The European Green Deal will see the EU bolster its demand for electric vehicles, place a tax on aviation fuel, and impose tariffs and levies on energy-intensive goods such as iron, cement and fertilisers, among other measures.

The changes will be introduced in phases as the EU works to reduce its greenhouse gas emissions by at least 55 per cent by 2020 compared with 1990 levels.

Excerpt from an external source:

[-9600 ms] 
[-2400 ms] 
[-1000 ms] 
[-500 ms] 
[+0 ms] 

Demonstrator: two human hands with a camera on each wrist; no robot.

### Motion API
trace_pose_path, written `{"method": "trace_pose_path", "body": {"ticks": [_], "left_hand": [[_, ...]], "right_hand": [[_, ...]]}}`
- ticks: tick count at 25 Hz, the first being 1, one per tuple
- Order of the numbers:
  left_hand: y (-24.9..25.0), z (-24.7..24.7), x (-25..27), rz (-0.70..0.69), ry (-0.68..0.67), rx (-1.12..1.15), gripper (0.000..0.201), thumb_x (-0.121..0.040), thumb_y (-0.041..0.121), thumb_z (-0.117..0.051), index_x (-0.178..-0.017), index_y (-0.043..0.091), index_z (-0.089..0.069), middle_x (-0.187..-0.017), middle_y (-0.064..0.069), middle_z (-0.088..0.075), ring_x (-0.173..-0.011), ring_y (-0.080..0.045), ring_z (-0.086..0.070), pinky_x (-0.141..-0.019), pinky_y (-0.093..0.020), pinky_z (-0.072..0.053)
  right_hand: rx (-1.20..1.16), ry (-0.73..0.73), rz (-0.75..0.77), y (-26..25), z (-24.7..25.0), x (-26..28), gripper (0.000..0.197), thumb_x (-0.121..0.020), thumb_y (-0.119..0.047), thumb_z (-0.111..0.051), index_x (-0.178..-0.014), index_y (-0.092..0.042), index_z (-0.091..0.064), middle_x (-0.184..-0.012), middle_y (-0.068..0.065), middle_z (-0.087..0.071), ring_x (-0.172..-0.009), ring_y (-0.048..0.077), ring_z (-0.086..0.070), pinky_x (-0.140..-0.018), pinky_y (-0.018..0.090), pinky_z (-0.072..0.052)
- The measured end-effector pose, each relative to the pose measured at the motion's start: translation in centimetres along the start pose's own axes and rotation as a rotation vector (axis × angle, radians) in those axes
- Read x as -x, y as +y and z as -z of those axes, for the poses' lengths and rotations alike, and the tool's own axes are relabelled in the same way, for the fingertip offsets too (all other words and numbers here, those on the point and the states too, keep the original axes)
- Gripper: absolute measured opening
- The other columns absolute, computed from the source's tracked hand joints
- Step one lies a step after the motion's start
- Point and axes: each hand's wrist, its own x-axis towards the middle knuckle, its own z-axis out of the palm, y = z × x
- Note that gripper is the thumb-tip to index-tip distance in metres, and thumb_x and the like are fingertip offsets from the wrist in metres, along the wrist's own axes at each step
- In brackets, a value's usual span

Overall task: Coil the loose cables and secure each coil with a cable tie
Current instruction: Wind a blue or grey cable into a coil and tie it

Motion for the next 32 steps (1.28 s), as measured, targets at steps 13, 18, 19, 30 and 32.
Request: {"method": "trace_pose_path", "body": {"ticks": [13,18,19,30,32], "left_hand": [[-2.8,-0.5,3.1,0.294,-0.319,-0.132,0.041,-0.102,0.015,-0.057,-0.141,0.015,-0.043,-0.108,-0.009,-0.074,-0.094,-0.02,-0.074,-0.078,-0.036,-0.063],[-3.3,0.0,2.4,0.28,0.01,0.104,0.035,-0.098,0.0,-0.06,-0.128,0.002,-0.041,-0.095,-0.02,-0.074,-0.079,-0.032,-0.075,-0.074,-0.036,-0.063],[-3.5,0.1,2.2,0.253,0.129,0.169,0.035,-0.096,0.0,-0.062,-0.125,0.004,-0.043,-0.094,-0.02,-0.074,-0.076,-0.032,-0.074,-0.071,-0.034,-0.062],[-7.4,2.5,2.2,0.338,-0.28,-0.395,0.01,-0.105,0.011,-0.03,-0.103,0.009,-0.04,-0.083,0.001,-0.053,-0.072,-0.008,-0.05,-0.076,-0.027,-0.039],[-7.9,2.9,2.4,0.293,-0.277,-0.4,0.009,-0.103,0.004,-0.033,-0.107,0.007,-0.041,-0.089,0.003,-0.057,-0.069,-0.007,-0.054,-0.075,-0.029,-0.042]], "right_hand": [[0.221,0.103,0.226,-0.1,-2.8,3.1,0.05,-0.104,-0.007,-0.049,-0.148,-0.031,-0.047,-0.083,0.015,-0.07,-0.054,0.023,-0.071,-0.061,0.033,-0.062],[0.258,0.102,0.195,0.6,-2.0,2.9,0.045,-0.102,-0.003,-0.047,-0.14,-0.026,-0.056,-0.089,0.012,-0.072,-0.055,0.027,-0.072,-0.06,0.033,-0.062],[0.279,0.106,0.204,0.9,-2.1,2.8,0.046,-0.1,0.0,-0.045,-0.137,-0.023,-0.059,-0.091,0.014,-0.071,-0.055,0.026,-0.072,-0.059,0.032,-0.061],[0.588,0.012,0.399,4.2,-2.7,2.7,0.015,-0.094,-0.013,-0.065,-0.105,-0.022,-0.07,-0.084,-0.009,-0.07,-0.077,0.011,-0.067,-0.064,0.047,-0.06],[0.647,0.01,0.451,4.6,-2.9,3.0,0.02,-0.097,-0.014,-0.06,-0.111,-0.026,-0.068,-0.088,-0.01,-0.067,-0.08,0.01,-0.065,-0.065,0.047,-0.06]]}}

The aim is for Europe to become the first carbon-neutral continent.

EU Commissioner for Energy Kadri Simson said in order to reach this 2050 goal, Europe needed to undergo an “unprecedented transformation”.

“The steady renewables evolution in the recent years and decades must become a revolution,” Ms Simson said.

“With our proposal to revise the renewable energy directive, we are making that possible.”

However, Australian Trade Minister Dan Tehan has expressed concerns that some of the EU’s climate measures could come at the cost of Australian jobs and livelihood.

Australia to be impacted by the carbon tariffs

Of major concern to Minister Tehan are the tariffs to be imposed on energy-intensive products given the role these types of exports play in the Australian economy.

Aluminium and steel are among the products to be hit with the border tariffs, as will billions of dollars worth of Chinese products produced using Australian coking coal.

Minister Tehan said it was important to “incentivise not penalise” when it came to emissions reductions.

“Australia is very concerned that the EU’s carbon border adjustment mechanism is just a new form of protectionism that will undermine global free trade and impact Australian exporters and jobs,” Minister Tehan said.

“Reducing carbon emissions won’t be achieved by raising barriers to trade; it will be achieved by lowering the cost, and accelerating the uptake, of green technology globally, particularly in developing countries — that is the Australian approach,” he said.

“Our Government is analysing the legislation to fully understand if it is consistent with the EU’s WTO obligations and trade data to understand the full impact on Australia’s trade and economy.”

This lines up with the Australian Government’s “technology, not taxes” approach to reducing carbon emissions, which the independent Clean Energy Regulator suggested last month was working well.

Australia exported just shy of $12 billion worth of goods to the EU over the 2020 financial year, with coal and gold among the biggest exports.

The EU’s carbon border adjustment mechanism (CBAM) is designed to ensure countries that export to the EU pay the same carbon price as local EU producers under the bloc’s current trading rules.

As it stands, the tariffs won’t be introduced until 2023 and, even then, they will be rolled out gradually until fully implemented in 2030.

It’s expected the tariffs will raise more than $14 billion per year once fully implemented.